Side note: A fun implementation detail of numpy is that after you install it from pypi, it does a user side compile of some of the modules on first import. Which means you need to be somewhat careful if you ever relocate an install of it to a new machine

orlp · on Dec 27, 2022

And note that for example on Apple M1 it's essentially impossible to beat an implementation that uses Apple's Accelerate library for things like matrix multiplication, because Apple uses undocumented instructions unavailable to the public in that library.

orangepurple · on Dec 27, 2022

  Deprecated since version 1.20: The native libraries on macOS, provided by Accelerate, are not fit for use in NumPy since they have bugs that cause wrong output under easily reproducible conditions. If the vendor fixes those bugs, the library could be reinstated, but until then users compiling for themselves should use another linear algebra library or use the built-in (but slower) default, see the next section.

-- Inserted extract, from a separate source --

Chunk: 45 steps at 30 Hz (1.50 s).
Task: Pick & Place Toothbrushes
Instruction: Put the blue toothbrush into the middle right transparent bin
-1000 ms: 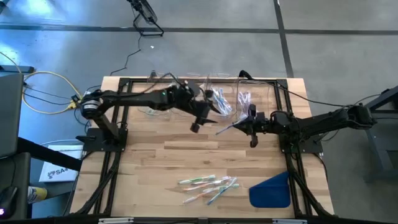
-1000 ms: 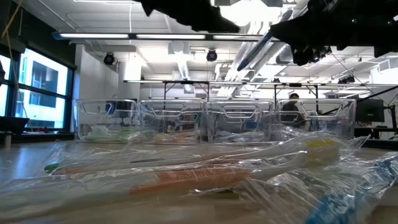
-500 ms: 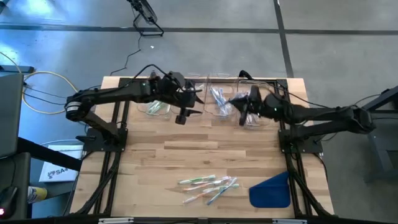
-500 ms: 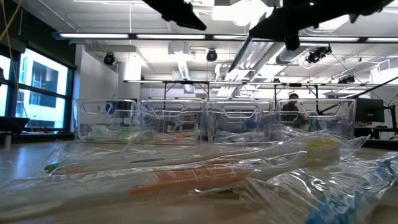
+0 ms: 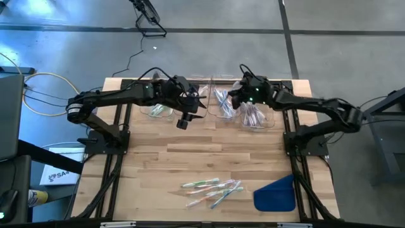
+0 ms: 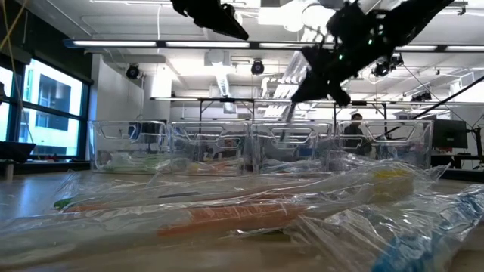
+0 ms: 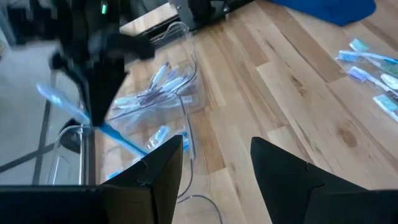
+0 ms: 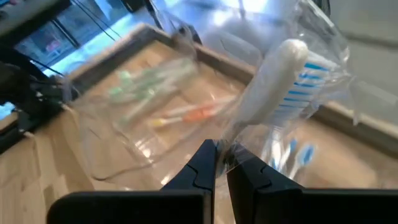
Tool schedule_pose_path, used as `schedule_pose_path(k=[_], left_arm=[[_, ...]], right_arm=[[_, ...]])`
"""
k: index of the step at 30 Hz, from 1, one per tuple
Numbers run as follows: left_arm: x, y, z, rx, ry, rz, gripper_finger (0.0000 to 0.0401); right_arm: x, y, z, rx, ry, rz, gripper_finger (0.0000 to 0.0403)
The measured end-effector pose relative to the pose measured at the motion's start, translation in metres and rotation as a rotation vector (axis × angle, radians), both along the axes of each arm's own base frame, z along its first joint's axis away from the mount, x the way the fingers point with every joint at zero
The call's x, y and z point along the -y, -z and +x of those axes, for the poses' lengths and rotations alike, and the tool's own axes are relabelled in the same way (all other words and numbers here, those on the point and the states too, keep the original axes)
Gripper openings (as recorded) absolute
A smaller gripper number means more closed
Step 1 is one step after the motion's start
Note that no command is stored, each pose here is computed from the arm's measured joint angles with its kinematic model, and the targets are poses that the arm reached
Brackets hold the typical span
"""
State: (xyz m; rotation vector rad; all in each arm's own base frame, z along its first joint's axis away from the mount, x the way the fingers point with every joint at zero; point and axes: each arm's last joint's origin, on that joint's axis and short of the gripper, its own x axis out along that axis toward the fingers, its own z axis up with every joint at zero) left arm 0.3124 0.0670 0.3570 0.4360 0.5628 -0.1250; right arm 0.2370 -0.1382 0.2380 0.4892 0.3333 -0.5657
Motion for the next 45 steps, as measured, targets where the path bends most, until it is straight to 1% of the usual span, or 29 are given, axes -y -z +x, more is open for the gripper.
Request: schedule_pose_path(k=[5, 7, 9, 15, 17, 20, 22, 26, 30, 32, 34, 38, 41, 45], left_arm=[[0.0, 0.0, 0.0, 0.0, 0.002, -0.001, 0.0184], [0.0, 0.0, 0.0, 0.0, 0.002, 0.0, 0.0184], [0.0, 0.0, 0.0, 0.0, 0.002, 0.0, 0.0184], [0.0, 0.001, 0.0, -0.008, 0.001, -0.002, 0.0184], [0.0, 0.001, 0.0, -0.009, 0.001, -0.002, 0.0184], [0.0, 0.001, 0.0, -0.009, 0.001, -0.003, 0.0184], [0.0, 0.001, 0.0, -0.012, 0.001, -0.003, 0.0184], [0.0, 0.002, -0.001, -0.024, 0.001, -0.006, 0.0184], [0.001, 0.003, -0.001, -0.032, 0.001, -0.008, 0.0184], [0.001, 0.003, -0.001, -0.031, 0.001, -0.008, 0.0184], [0.001, 0.003, -0.001, -0.031, 0.001, -0.008, 0.0184], [0.003, 0.003, 0.0, -0.019, 0.01, 0.0, 0.0184], [0.008, 0.009, 0.005, 0.018, 0.048, 0.033, 0.0184], [0.012, 0.013, 0.009, 0.062, 0.073, 0.055, 0.0184]], right_arm=[[0.017, 0.023, 0.004, -0.012, -0.001, 0.136, 0.0012], [0.021, 0.027, 0.005, 0.0, 0.011, 0.156, 0.0016], [0.023, 0.027, 0.007, 0.015, 0.015, 0.143, 0.0038], [0.022, 0.018, 0.005, 0.038, -0.001, 0.09, 0.0137], [0.02, 0.014, 0.002, 0.032, -0.001, 0.088, 0.0164], [0.016, 0.007, -0.003, 0.028, 0.002, 0.081, 0.0194], [0.013, -0.001, -0.008, 0.05, -0.001, 0.064, 0.0202], [0.006, -0.024, -0.019, 0.106, -0.014, -0.015, 0.0205], [-0.004, -0.049, -0.035, 0.174, 0.012, -0.116, 0.0198], [-0.01, -0.06, -0.044, 0.211, 0.003, -0.148, 0.0194], [-0.017, -0.071, -0.052, 0.256, -0.03, -0.17, 0.0191], [-0.036, -0.088, -0.066, 0.338, -0.173, -0.184, 0.0183], [-0.05, -0.093, -0.076, 0.339, -0.252, -0.176, 0.0171], [-0.065, -0.093, -0.088, 0.298, -0.294, -0.189, 0.014]])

Source: https://numpy.org/doc/stable/user/building.html

dagmx · on Dec 27, 2022

Added back the very next release

https://numpy.org/doc/stable/release/1.21.0-notes.html

> With the release of macOS 11.3, several different issues that numpy was encountering when using Accelerate Framework’s implementation of BLAS and LAPACK should be resolved.

the8472 · on Dec 27, 2022

If numpy uses runtime detection of available SIMD instructions while rust is only compiled with the x86-64 baseline (which only includes SSE2) then compiling the module with `RUSTFLAGS=-Ctarget-cpu=native` might provide some additional performance gains on number-crunchy code.

remram · on Dec 27, 2022

Interesting! Using what compiler?

dagmx · on Dec 27, 2022

I believe it looks to see what’s available and otherwise falls back to less efficient implementations.

dj_mc_merlin · on Dec 27, 2022

The diagram shows Numpy (orange line) below "Rumpy" (blue line). Since the y axis is time, less is more, so Numpy is faster indeed.

orangepurple · on Dec 27, 2022

I had to do a double take. The Rust implementation is slower and harder to maintain. I recommend adding a cythonized function and a numba jitted function to the benchmark for completeness.